(Beginning of INPUT)

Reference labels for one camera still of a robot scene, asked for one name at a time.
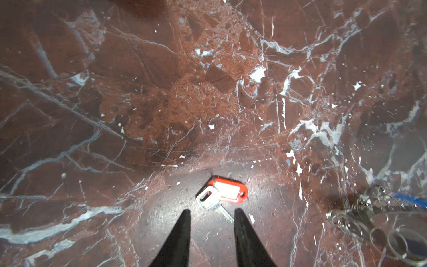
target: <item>floor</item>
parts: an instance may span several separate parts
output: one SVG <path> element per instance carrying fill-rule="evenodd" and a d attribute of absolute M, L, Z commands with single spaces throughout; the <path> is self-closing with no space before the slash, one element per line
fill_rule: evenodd
<path fill-rule="evenodd" d="M 375 180 L 427 197 L 427 0 L 0 3 L 0 266 L 236 266 L 237 207 L 277 266 L 390 266 L 326 220 Z"/>

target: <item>key tag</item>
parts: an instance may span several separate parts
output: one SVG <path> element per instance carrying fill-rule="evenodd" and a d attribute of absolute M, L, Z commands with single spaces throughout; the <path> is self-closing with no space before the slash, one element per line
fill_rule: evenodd
<path fill-rule="evenodd" d="M 248 197 L 248 188 L 241 182 L 222 178 L 218 175 L 212 176 L 208 186 L 218 189 L 220 200 L 234 204 L 241 204 Z"/>

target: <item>key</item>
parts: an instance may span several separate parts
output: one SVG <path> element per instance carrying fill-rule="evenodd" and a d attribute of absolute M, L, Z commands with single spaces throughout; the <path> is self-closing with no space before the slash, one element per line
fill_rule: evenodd
<path fill-rule="evenodd" d="M 234 224 L 234 218 L 233 216 L 231 216 L 228 211 L 225 210 L 225 208 L 221 205 L 221 203 L 219 203 L 218 206 L 215 207 L 215 211 L 221 213 L 222 215 L 224 215 L 224 218 L 226 221 L 228 221 L 229 223 Z"/>
<path fill-rule="evenodd" d="M 222 214 L 226 221 L 234 223 L 233 216 L 231 216 L 219 202 L 220 197 L 221 194 L 218 189 L 213 186 L 208 186 L 196 197 L 196 202 L 202 209 L 206 211 L 216 211 Z"/>

(End of INPUT)

REQUIRED ACTION — Across the entries, state how many lines contain "target", giving the number only.

RESPONSE AREA — 3